8. The intelligent fault diagnosis and repair system for a fully biodegradable composite material production line according to claim 1, characterized in that, During the process of generating control compensation instructions based on the fault mode, the process parameter self-repair decision module (24) performs the following steps for deterministic repair based on the rule base: When the fault mode is filter blockage and the confidence probability exceeds the preset threshold, the control compensation command is automatically generated to control the variable frequency motor of the melt gear pump to increase the speed and maintain the die pressure within the set value range. The remaining service life of the filter is calculated based on the current rate of increase in differential pressure and the magnitude of increase in pump speed.

9. The intelligent fault diagnosis and repair system for a fully biodegradable composite material production line according to claim 1, characterized in that, In the process of generating control compensation instructions based on the fault mode, the self-healing decision module (24) of the process parameters performs the following steps for executing compensation decisions based on reinforcement learning: For the quality deviations diagnosed as being caused by fluctuations in the intrinsic properties of raw materials, a deep deterministic policy gradient network is invoked as a reinforcement learning compensator. The system receives the complete process state vector and quality deviation value at the current moment as input states, and outputs an action vector containing multi-dimensional adjustment amounts. The action vector corresponds to the adjustment amount of the main screw speed and the set temperature of the reaction zone, compensating for changes in rheological properties caused by material characteristics.

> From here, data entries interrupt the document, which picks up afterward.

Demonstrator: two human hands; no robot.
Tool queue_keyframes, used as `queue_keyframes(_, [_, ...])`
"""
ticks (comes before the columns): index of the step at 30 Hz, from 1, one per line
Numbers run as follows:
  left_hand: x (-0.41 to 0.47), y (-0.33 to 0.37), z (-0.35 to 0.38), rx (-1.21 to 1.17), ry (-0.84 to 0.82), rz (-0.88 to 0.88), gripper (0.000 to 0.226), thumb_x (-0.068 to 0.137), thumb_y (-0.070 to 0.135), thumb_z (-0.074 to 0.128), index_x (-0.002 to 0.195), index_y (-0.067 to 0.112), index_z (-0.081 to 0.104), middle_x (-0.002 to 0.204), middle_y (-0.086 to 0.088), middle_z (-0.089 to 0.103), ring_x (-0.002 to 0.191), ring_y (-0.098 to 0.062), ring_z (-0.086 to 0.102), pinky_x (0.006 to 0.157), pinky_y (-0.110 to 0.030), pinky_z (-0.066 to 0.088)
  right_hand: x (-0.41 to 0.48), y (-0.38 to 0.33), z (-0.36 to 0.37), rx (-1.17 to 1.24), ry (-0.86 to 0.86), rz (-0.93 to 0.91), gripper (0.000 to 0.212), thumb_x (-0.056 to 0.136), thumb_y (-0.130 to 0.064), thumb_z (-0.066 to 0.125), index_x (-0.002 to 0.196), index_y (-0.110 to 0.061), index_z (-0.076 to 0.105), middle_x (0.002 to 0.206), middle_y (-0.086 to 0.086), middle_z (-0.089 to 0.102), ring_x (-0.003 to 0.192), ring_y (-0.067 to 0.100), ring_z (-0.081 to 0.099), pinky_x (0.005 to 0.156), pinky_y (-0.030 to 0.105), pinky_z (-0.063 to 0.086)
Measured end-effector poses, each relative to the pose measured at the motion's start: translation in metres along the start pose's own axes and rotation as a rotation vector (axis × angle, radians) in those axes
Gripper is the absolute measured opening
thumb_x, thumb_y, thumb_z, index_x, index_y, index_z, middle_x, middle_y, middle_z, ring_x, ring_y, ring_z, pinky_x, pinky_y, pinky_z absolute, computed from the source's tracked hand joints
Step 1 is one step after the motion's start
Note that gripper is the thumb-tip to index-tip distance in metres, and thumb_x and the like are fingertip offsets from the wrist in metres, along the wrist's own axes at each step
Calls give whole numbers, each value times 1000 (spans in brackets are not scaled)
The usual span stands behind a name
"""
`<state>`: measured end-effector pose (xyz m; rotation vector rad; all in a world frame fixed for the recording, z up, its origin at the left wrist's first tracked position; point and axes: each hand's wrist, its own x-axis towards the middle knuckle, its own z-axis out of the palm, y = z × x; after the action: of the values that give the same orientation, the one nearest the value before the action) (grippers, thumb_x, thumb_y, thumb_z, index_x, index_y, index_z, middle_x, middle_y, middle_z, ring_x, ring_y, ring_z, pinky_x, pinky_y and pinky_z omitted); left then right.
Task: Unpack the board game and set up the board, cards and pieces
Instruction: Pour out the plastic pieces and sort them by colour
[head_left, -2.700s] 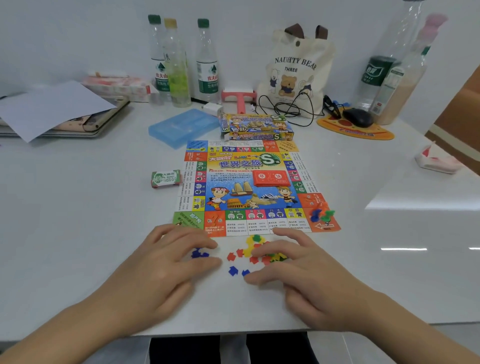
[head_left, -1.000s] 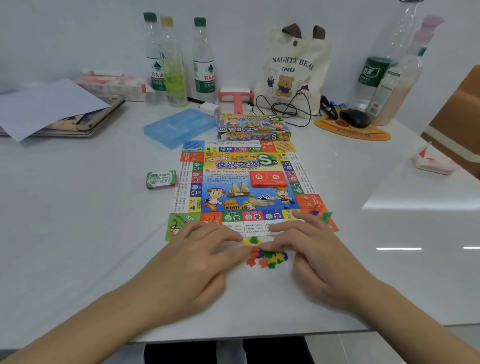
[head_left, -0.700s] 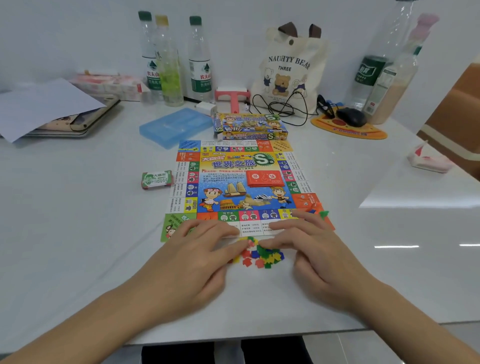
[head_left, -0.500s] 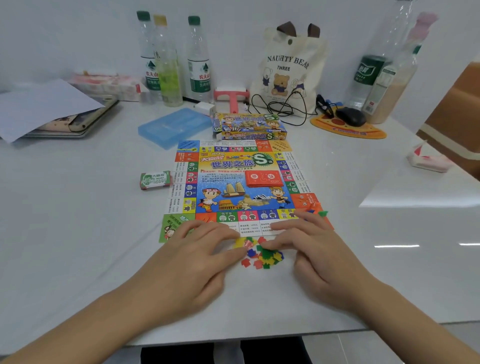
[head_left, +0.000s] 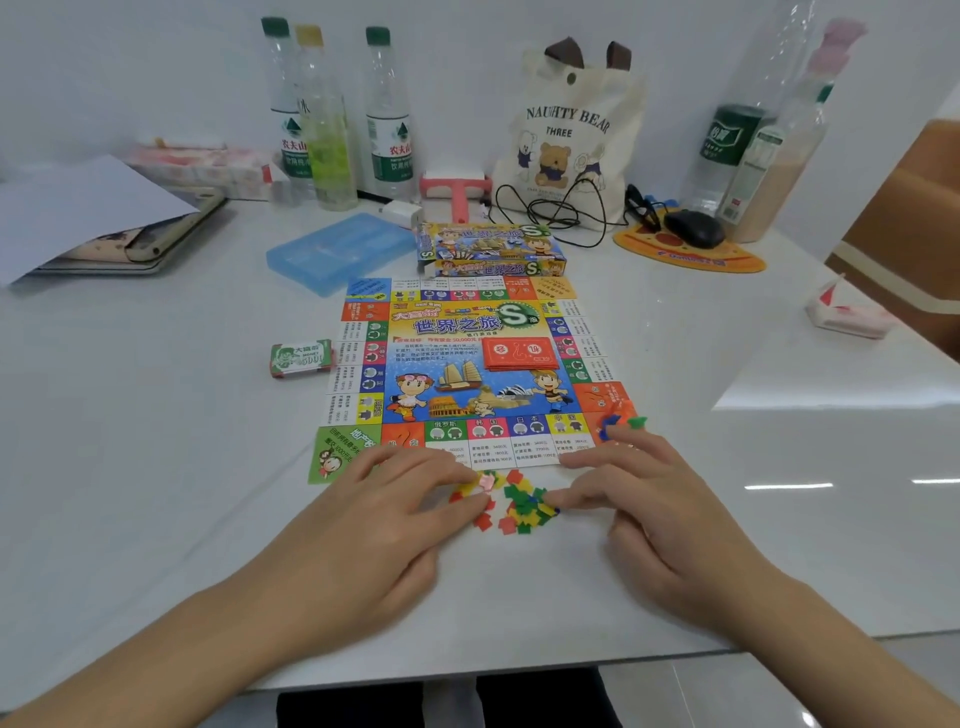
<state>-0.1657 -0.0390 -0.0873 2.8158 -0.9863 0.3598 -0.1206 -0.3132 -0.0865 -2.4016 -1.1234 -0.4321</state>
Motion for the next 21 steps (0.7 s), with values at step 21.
queue_keyframes(21, [13, 16, -3, 18, -21, 47, 44, 86, 30, 49, 129, 31, 53, 137, 2, 51, 130, -20, 43, 103, -44, 38, -14, 1, -7, 22, -83, -75, 52, 73, -6, 36, 110, -23, 67, 118, -1, 66, 124, 10, 51, 109, 39, 33])
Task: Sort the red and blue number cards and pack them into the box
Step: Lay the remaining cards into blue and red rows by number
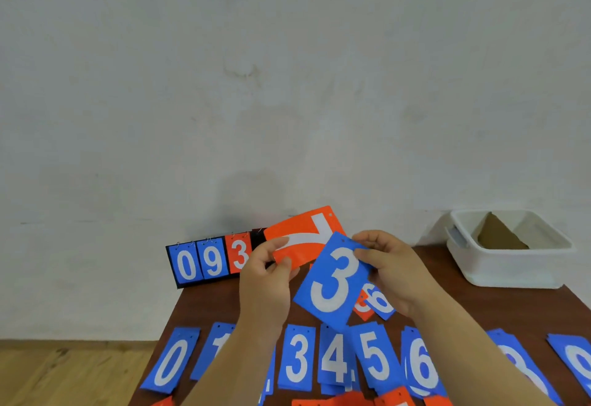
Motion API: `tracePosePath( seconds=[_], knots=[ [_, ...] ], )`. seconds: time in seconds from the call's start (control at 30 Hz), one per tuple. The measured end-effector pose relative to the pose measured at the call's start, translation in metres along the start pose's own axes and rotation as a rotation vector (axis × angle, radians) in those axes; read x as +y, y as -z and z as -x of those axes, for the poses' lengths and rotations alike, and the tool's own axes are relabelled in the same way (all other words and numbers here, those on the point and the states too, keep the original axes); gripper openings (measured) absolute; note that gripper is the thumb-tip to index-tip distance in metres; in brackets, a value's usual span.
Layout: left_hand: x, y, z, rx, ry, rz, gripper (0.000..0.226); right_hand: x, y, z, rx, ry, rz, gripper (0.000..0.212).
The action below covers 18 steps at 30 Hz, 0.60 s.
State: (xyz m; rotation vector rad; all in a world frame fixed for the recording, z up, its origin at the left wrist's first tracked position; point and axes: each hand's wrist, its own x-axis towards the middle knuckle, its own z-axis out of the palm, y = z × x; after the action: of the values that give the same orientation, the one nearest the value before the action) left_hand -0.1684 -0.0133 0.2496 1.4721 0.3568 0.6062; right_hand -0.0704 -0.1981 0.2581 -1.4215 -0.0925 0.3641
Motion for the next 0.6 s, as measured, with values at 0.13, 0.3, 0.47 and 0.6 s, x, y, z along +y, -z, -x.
tracePosePath(
  seconds=[0.13,0.3,0.47,0.6],
  knots=[
    [-0.001,0.005,0.005,-0.102,-0.048,-0.086,0.029,-0.007,-0.007,0.000,-0.013,0.010,-0.003,0.018],
    [0.003,0.016,-0.004,-0.268,0.027,-0.040,0.018,-0.016,-0.002,-0.014,-0.036,0.015,0.147,0.022],
    [0.023,0.025,-0.024,-0.438,0.138,-0.149,0.021,-0.031,-0.003,-0.023,-0.218,-0.003,0.361,0.021],
    [0.024,0.031,-0.031,-0.540,0.138,-0.291,0.025,-0.037,-0.013,-0.024,-0.291,0.018,0.457,0.015]
  ],
)
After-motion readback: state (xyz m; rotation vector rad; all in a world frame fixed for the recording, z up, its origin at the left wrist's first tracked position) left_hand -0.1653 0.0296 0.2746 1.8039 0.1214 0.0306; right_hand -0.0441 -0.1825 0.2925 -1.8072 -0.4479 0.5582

10. The intelligent fault diagnosis and repair system for a fully biodegradable composite material production line according to claim 1, characterized in that, During the process of the process parameter self-healing decision module (24) issuing the control compensation command to the physical production line layer (10) to execute closed-loop control, the steps of executing the safety interaction mechanism include: Before the control compensation command is issued, the edge computing and intelligent control layer (20) verifies whether the control compensation command is within the preset process safety envelope range; A highlighted prompt will pop up on the operation interface and a countdown will start to wait for confirmation. If the countdown ends and no rejection operation is received from the operator, the control compensation command will be automatically issued and executed.